(Work required)
Give back every line of the data exactly. Pictures are not part of the copy.

====

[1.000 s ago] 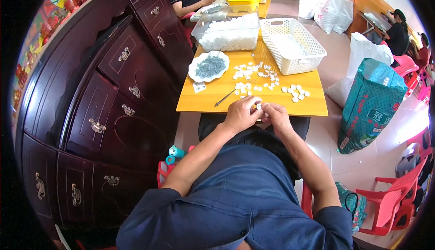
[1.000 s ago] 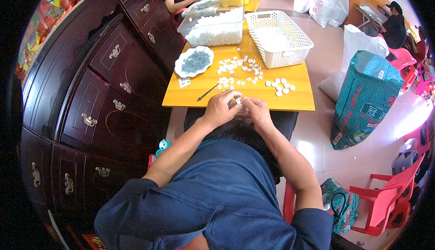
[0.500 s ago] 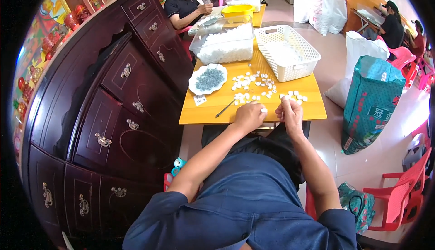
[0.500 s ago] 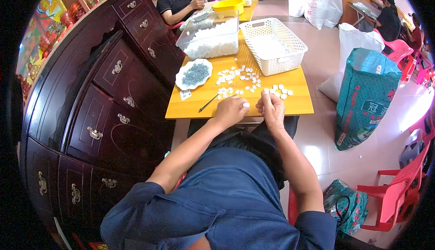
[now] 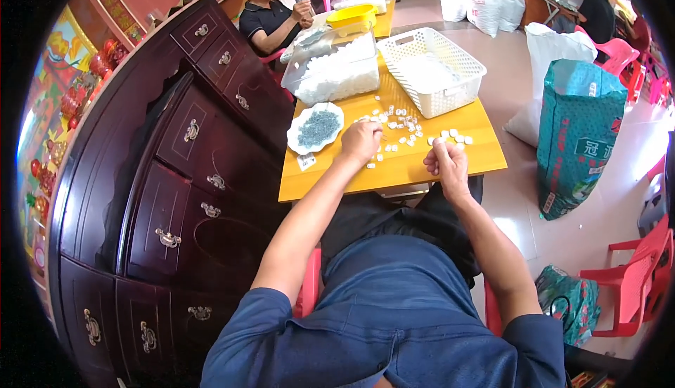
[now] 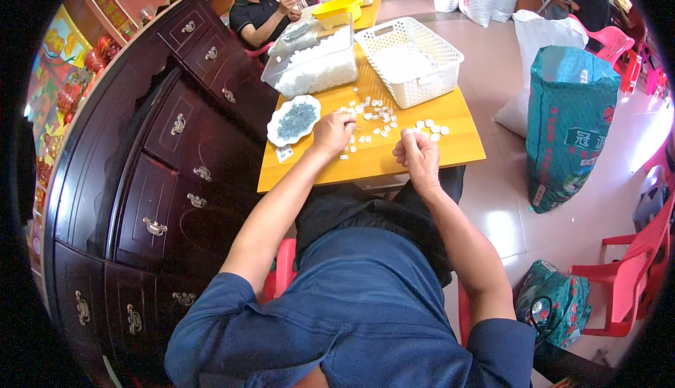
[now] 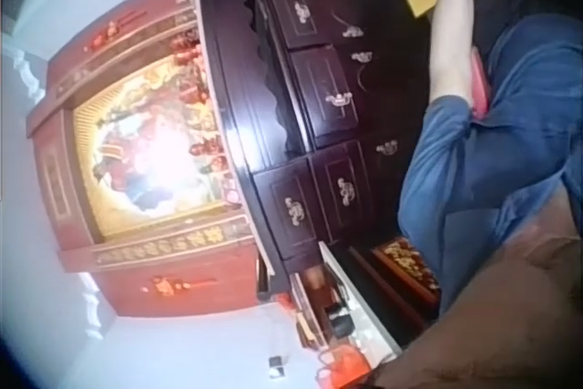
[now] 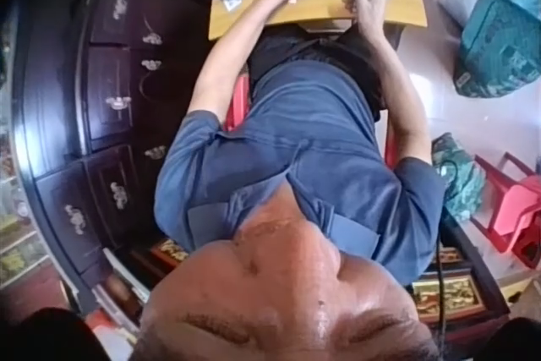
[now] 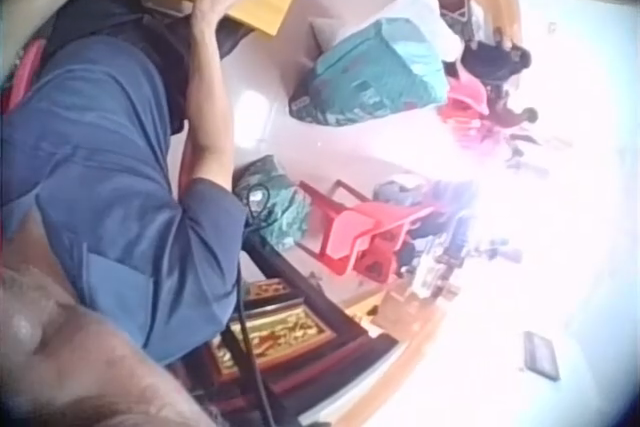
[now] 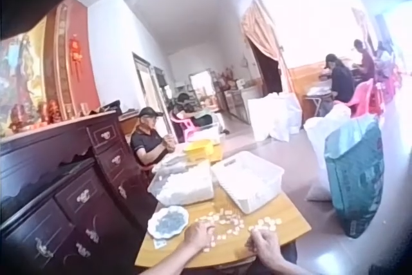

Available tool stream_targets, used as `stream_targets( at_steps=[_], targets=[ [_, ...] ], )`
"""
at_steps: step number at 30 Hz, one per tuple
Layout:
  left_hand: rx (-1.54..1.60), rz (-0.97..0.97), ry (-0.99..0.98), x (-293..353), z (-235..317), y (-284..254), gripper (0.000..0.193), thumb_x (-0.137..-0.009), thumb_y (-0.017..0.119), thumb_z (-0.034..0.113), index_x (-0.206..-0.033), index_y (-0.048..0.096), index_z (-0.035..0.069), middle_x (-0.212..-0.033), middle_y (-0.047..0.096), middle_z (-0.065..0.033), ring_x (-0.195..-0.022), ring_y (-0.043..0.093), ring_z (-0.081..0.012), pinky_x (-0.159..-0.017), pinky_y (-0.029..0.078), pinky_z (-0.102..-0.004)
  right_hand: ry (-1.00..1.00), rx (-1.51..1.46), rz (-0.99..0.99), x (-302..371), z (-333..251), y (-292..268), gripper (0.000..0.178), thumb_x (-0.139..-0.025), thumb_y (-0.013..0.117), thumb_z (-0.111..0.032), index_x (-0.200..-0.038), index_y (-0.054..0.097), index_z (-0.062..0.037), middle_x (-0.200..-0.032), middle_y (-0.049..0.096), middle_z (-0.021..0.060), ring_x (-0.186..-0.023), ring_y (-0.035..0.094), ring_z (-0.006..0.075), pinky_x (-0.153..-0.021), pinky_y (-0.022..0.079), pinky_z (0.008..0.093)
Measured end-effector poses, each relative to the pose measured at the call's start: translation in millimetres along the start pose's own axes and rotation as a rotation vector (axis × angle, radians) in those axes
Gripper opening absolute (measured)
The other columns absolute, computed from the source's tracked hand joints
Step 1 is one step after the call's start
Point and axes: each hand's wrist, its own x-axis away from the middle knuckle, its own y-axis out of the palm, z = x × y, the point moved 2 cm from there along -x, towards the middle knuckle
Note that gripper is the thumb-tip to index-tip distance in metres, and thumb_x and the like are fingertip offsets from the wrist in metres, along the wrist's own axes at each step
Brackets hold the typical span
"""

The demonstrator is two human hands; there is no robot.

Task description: Assembling small white plastic components by manually inserting grey metal pins into them.

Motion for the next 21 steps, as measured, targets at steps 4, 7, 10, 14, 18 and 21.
stream_targets(
  at_steps=[4,7,10,14,18,21],
  targets=[
    [-0.028,-0.113,0.004,-11,0,5,0.012,-0.081,0.071,0.022,-0.088,0.077,0.014,-0.088,0.071,-0.0091,-0.087,0.069,-0.0308,-0.075,0.055,-0.0435,0.034,0.001,-0.009,2,0,-1,0.043,-0.102,0.056,-0.037,-0.075,0.065,-0.0043,-0.068,0.064,0.0023,-0.058,0.054,0.0070,-0.054,0.043,0.0226],
    [-0.057,-0.182,0.023,-16,0,8,0.011,-0.080,0.072,0.023,-0.085,0.077,0.014,-0.088,0.071,-0.0078,-0.087,0.068,-0.0302,-0.076,0.055,-0.0435,0.043,0.005,-0.012,2,1,0,0.043,-0.102,0.056,-0.037,-0.076,0.065,-0.0046,-0.068,0.064,0.0021,-0.057,0.054,0.0070,-0.054,0.043,0.0227],
    [-0.073,-0.230,0.041,-20,2,13,0.010,-0.080,0.071,0.023,-0.083,0.077,0.015,-0.090,0.072,-0.0066,-0.087,0.068,-0.0299,-0.076,0.055,-0.0437,0.060,0.014,-0.024,1,5,1,0.044,-0.102,0.056,-0.039,-0.076,0.065,-0.0048,-0.068,0.064,0.0020,-0.058,0.055,0.0072,-0.054,0.044,0.0229],
    [-0.157,-0.286,0.127,-26,2,18,0.012,-0.083,0.066,0.021,-0.081,0.074,0.012,-0.089,0.071,-0.0089,-0.086,0.068,-0.0318,-0.076,0.055,-0.0448,0.066,0.046,-0.040,1,8,2,0.044,-0.102,0.056,-0.040,-0.076,0.065,-0.0048,-0.068,0.064,0.0019,-0.059,0.056,0.0072,-0.055,0.044,0.0231],
    [-0.303,-0.300,0.172,-32,-4,22,0.015,-0.086,0.061,0.020,-0.083,0.072,0.009,-0.088,0.070,-0.0125,-0.084,0.068,-0.0344,-0.076,0.055,-0.0467,0.062,0.093,-0.079,2,7,7,0.045,-0.102,0.055,-0.040,-0.077,0.065,-0.0042,-0.069,0.065,0.0019,-0.060,0.057,0.0078,-0.056,0.045,0.0234],
    [-0.276,-0.239,0.173,-29,-2,16,0.017,-0.087,0.058,0.020,-0.086,0.069,0.007,-0.087,0.069,-0.0160,-0.083,0.067,-0.0361,-0.075,0.054,-0.0488,0.052,0.226,-0.169,-8,0,9,0.042,-0.101,0.056,-0.036,-0.081,0.068,-0.0012,-0.071,0.068,0.0045,-0.062,0.061,0.0104,-0.059,0.049,0.0262]
  ],
)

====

(Exercise response)
[1.000 s ago] 
[1.000 s ago] 
[0.500 s ago] 
[0.500 s ago] 
[now] 
[now] 
[now] 
[now] 
[now] 
[now] 

Available tool stream_targets, used as `stream_targets( at_steps=[_], targets=[ [_, ...] ], )`
"""
at_steps: step number at 30 Hz, one per tuple
Layout:
  left_hand: rx (-1.54..1.60), rz (-0.97..0.97), ry (-0.99..0.98), x (-293..353), z (-235..317), y (-284..254), gripper (0.000..0.193), thumb_x (-0.137..-0.009), thumb_y (-0.017..0.119), thumb_z (-0.034..0.113), index_x (-0.206..-0.033), index_y (-0.048..0.096), index_z (-0.035..0.069), middle_x (-0.212..-0.033), middle_y (-0.047..0.096), middle_z (-0.065..0.033), ring_x (-0.195..-0.022), ring_y (-0.043..0.093), ring_z (-0.081..0.012), pinky_x (-0.159..-0.017), pinky_y (-0.029..0.078), pinky_z (-0.102..-0.004)
  right_hand: ry (-1.00..1.00), rx (-1.51..1.46), rz (-0.99..0.99), x (-302..371), z (-333..251), y (-292..268), gripper (0.000..0.178), thumb_x (-0.139..-0.025), thumb_y (-0.013..0.117), thumb_z (-0.111..0.032), index_x (-0.200..-0.038), index_y (-0.054..0.097), index_z (-0.062..0.037), middle_x (-0.200..-0.032), middle_y (-0.049..0.096), middle_z (-0.021..0.060), ring_x (-0.186..-0.023), ring_y (-0.035..0.094), ring_z (-0.006..0.075), pinky_x (-0.153..-0.021), pinky_y (-0.022..0.079), pinky_z (0.008..0.093)
Measured end-effector poses, each relative to the pose measured at the call's start: translation in millimetres along the start pose's own axes and rotation as a rotation vector (axis × angle, radians) in those axes
Gripper opening absolute (measured)
The other columns absolute, computed from the source's tracked hand joints
Step 1 is one step after the call's start
Point and axes: each hand's wrist, its own x-axis away from the middle knuckle, its own y-axis out of the palm, z = x × y, the point moved 2 cm from there along -x, towards the middle knuckle
Note that gripper is the thumb-tip to index-tip distance in metres, and thumb_x and the like are fingertip offsets from the wrist in metres, along the wrist's own axes at each step
Brackets hold the typical span
"""

The demonstrator is two human hands; there is no robot.

Task description: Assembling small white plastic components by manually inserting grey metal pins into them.

Motion for the next 21 steps, as measured, targets at steps 4, 7, 10, 14, 18 and 21.
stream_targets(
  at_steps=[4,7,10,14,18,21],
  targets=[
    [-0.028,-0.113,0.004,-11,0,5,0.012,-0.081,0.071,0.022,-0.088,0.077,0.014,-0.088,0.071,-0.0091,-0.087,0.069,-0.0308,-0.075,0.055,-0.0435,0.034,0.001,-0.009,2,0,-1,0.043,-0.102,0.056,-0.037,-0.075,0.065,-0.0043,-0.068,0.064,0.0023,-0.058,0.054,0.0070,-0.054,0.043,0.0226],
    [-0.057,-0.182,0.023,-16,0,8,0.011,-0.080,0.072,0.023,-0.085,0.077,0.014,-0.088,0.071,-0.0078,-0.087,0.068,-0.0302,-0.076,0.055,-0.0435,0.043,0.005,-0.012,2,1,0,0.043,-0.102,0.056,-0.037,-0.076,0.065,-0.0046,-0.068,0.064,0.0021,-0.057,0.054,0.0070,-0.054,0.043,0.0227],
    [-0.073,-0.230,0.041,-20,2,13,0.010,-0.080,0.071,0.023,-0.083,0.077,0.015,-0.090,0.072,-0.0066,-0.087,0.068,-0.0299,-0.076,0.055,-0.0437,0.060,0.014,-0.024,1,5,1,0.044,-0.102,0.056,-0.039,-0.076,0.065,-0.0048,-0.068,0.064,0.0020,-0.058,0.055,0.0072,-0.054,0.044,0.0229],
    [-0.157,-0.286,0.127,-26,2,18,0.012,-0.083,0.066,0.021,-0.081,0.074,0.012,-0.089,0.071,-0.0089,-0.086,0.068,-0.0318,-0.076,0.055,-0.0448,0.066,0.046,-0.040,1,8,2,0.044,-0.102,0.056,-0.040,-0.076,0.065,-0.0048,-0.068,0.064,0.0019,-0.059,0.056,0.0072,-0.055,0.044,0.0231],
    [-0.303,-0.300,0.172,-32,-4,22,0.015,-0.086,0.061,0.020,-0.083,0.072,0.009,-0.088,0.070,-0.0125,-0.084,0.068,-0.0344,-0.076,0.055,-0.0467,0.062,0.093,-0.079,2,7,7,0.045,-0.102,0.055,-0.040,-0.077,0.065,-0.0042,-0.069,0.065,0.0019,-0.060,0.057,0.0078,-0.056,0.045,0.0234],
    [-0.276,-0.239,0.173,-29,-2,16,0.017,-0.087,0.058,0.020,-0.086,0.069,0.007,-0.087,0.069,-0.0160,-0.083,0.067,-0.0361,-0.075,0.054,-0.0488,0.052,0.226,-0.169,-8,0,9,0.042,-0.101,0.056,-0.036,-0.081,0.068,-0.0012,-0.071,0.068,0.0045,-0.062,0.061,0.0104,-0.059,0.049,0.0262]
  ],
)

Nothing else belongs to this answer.